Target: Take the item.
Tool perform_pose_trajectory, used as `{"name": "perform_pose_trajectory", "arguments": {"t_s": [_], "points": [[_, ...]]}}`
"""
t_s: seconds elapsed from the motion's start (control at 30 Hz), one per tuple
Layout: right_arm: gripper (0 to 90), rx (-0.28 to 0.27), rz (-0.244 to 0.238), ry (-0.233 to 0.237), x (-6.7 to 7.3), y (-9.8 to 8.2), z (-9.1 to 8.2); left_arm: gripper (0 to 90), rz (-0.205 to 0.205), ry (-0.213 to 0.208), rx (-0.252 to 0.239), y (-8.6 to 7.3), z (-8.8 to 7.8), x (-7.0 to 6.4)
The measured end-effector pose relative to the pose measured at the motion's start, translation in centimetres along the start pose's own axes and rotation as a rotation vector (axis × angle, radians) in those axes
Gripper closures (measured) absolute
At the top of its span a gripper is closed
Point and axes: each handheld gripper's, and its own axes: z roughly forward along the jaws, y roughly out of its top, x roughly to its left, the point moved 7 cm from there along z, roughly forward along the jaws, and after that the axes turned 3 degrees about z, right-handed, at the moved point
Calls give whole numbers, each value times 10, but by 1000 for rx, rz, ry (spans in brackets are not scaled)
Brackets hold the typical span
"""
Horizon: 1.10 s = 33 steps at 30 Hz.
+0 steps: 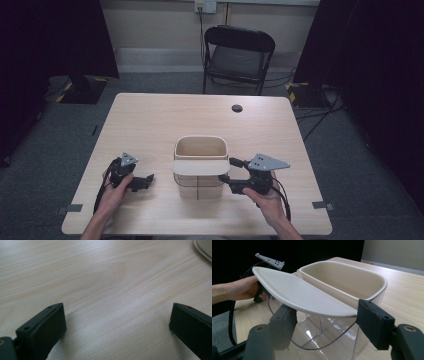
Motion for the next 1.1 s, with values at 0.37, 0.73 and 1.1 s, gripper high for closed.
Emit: {"name": "perform_pose_trajectory", "arguments": {"t_s": [0.37,0.73,1.1], "points": [[326,-6,7,3,-1,3,0,2,0,0,0,0,0,0],[339,-16,7,-4,-2,7,2,2,0,0,0,0,0,0],[336,-22,9,3,-2,11,3,2,1,0,0,0,0,0]]}}
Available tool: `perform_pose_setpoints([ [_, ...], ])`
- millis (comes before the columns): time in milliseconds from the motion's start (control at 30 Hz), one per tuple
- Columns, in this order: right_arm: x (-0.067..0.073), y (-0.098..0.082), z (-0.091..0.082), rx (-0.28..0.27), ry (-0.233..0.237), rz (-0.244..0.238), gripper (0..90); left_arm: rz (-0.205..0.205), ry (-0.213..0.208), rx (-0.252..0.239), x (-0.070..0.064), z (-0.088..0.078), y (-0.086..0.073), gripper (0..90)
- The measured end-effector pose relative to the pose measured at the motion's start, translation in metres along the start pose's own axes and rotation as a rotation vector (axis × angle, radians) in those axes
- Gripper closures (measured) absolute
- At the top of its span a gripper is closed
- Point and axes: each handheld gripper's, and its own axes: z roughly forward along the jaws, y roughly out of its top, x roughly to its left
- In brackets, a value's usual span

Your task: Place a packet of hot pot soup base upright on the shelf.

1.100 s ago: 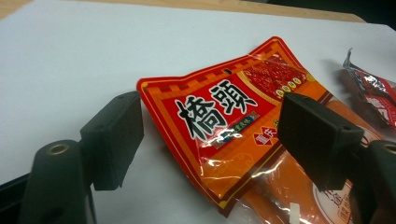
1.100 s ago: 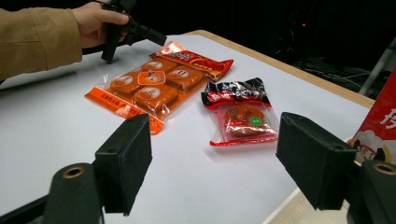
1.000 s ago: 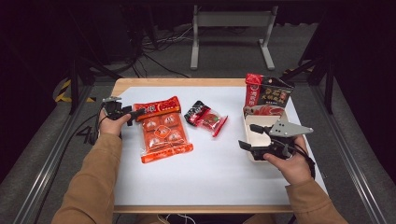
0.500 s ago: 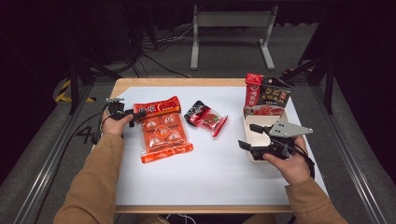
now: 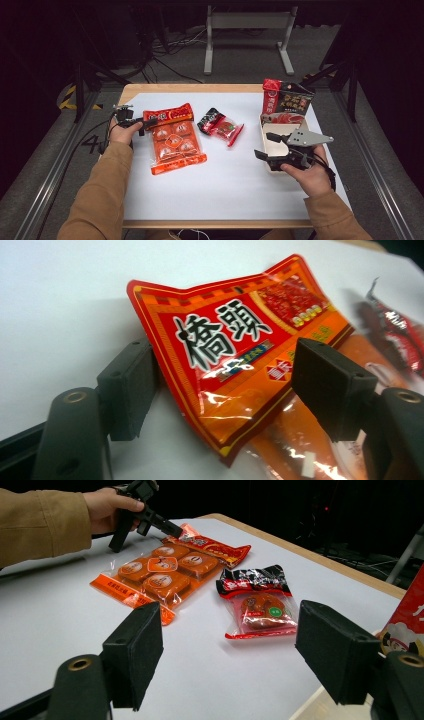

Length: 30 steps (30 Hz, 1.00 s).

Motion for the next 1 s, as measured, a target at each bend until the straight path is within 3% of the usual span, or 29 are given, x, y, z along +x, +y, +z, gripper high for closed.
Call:
perform_pose_setpoints([
  [200,-0.001,-0.001,0.0,0.004,0.004,-0.002,27.4,-0.005,-0.004,-0.01,-0.001,0.0,0.0,33.3],
  [367,-0.001,-0.001,0.0,0.002,0.005,0.003,27.3,0.021,-0.004,-0.03,-0.004,0.0,0.001,40.3],
  [533,-0.001,-0.002,0.001,0.005,0.011,0.005,27.3,-0.07,0.009,-0.018,0.005,0.004,0.002,50.6],
  [600,-0.001,-0.003,0.0,0.003,0.012,0.008,27.3,-0.086,0.003,-0.015,0.006,0.003,0.002,56.8],
  [733,-0.004,-0.004,0.002,0.006,0.012,0.018,27.3,-0.073,0.024,-0.002,0.004,0.005,0.003,72.5],
  [767,-0.004,-0.004,0.003,0.008,0.014,0.018,27.3,-0.073,0.043,-0.002,0.004,0.005,0.003,72.5],
  [867,-0.003,-0.005,0.004,0.013,0.021,0.014,27.3,-0.084,0.042,-0.021,0.005,0.003,0.002,88.0],
  [1000,-0.003,-0.004,0.002,0.003,0.017,0.017,27.4,-0.027,0.05,-0.031,0.002,0.001,0.003,90.0],
])
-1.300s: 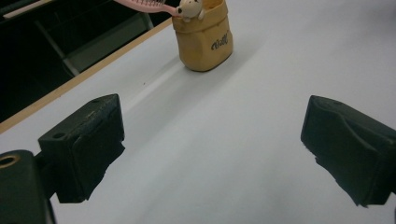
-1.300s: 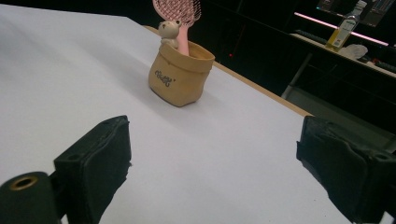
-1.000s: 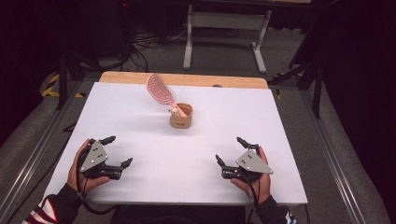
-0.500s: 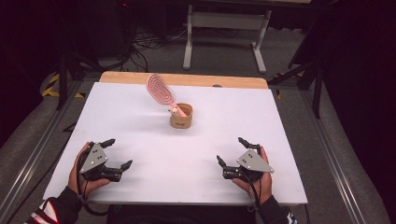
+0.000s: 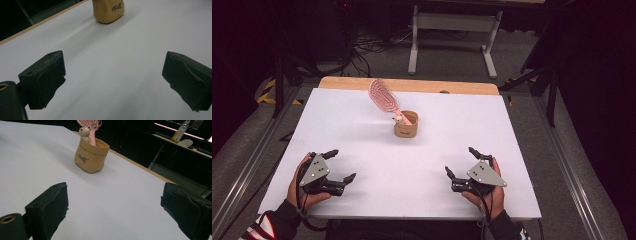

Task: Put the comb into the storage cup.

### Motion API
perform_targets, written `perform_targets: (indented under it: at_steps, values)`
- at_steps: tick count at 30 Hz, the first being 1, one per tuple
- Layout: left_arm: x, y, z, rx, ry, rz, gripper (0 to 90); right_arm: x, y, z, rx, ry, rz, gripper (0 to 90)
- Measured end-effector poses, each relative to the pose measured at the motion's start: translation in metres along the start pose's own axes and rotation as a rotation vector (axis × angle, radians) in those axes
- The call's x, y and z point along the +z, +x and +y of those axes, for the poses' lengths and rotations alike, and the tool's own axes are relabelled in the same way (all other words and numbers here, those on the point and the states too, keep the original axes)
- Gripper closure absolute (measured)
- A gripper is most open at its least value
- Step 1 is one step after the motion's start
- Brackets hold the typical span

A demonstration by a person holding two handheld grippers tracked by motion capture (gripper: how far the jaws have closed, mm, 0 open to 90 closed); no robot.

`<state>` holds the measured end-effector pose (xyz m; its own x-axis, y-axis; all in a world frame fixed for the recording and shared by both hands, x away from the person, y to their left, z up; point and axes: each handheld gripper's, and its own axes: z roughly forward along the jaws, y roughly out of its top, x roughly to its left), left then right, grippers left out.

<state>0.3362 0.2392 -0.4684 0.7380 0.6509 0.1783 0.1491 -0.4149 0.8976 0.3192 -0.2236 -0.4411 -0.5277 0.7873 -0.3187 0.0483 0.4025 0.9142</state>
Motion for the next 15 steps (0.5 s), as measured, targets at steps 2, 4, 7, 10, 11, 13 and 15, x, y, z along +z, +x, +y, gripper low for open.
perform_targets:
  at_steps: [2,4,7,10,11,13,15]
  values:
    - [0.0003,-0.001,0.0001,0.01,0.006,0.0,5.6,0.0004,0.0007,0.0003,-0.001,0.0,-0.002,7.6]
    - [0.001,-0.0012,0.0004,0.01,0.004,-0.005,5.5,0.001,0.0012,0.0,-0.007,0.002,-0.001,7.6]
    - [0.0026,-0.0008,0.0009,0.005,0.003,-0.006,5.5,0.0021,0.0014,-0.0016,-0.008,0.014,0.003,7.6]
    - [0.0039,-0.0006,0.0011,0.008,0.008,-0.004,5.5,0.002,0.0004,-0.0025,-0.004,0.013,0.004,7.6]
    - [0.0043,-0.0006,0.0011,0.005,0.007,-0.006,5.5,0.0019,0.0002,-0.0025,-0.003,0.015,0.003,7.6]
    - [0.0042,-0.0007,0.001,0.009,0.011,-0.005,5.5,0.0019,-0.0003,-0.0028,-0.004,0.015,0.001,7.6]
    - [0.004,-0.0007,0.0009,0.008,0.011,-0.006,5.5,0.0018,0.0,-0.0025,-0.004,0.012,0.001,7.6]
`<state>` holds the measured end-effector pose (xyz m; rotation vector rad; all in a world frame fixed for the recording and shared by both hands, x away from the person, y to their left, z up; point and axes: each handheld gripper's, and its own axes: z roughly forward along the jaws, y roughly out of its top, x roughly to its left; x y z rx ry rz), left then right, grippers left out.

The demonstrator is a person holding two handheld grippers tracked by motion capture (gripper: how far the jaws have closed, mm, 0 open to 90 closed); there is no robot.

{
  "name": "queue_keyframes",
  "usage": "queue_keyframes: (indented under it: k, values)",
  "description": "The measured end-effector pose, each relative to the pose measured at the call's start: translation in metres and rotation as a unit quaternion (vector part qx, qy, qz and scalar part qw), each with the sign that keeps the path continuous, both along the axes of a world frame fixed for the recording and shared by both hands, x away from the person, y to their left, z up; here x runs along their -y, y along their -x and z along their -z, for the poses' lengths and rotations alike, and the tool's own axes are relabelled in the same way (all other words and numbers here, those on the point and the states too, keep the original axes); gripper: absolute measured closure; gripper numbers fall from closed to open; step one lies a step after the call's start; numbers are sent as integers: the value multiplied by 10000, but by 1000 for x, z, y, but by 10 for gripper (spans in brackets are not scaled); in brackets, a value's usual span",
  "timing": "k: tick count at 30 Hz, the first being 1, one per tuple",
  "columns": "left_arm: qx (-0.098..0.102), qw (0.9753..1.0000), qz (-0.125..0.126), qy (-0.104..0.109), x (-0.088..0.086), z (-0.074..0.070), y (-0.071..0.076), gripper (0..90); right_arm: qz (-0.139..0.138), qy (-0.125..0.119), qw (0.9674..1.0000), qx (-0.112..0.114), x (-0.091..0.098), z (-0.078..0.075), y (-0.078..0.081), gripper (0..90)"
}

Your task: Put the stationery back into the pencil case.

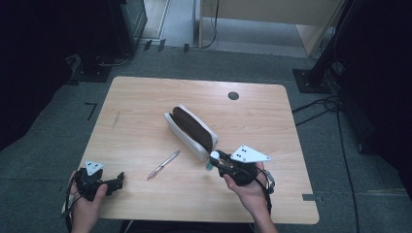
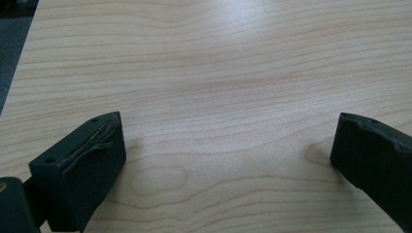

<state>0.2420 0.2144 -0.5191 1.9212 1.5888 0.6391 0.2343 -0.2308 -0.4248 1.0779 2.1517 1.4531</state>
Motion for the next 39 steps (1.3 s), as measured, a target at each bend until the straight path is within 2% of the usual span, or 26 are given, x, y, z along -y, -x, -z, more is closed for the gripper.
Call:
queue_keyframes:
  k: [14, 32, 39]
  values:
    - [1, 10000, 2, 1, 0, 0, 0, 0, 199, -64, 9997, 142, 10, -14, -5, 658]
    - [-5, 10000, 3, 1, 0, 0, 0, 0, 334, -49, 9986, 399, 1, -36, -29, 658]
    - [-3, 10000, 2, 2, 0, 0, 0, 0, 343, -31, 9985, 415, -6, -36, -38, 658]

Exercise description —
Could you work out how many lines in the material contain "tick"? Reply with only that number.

Answer box —
2